▶ [Task]
Find the line in the data below that contains "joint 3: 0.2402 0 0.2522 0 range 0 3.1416". Return that line and all the lines after it, unchanged.

▶ [Information provided]
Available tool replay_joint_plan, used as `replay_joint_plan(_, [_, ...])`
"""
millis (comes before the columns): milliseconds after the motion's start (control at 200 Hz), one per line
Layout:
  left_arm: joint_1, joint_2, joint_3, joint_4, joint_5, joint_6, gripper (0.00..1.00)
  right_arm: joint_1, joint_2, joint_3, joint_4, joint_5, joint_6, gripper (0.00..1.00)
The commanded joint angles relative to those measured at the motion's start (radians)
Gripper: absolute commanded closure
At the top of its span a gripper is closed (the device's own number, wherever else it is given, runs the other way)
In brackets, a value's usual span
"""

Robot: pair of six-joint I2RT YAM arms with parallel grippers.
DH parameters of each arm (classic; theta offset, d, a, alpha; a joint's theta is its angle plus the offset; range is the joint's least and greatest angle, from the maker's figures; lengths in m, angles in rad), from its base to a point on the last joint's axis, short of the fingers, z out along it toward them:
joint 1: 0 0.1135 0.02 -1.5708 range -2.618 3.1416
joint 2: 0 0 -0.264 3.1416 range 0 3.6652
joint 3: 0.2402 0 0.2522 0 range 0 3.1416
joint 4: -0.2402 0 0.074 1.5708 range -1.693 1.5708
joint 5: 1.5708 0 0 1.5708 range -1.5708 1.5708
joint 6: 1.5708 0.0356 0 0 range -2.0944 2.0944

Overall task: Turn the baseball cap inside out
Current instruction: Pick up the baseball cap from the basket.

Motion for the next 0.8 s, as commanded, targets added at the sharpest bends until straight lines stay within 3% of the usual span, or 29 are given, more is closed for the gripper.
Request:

▶ [Exercise answer]
joint 3: 0.2402 0 0.2522 0 range 0 3.1416
joint 4: -0.2402 0 0.074 1.5708 range -1.693 1.5708
joint 5: 1.5708 0 0 1.5708 range -1.5708 1.5708
joint 6: 1.5708 0.0356 0 0 range -2.0944 2.0944

Overall task: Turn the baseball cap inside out
Current instruction: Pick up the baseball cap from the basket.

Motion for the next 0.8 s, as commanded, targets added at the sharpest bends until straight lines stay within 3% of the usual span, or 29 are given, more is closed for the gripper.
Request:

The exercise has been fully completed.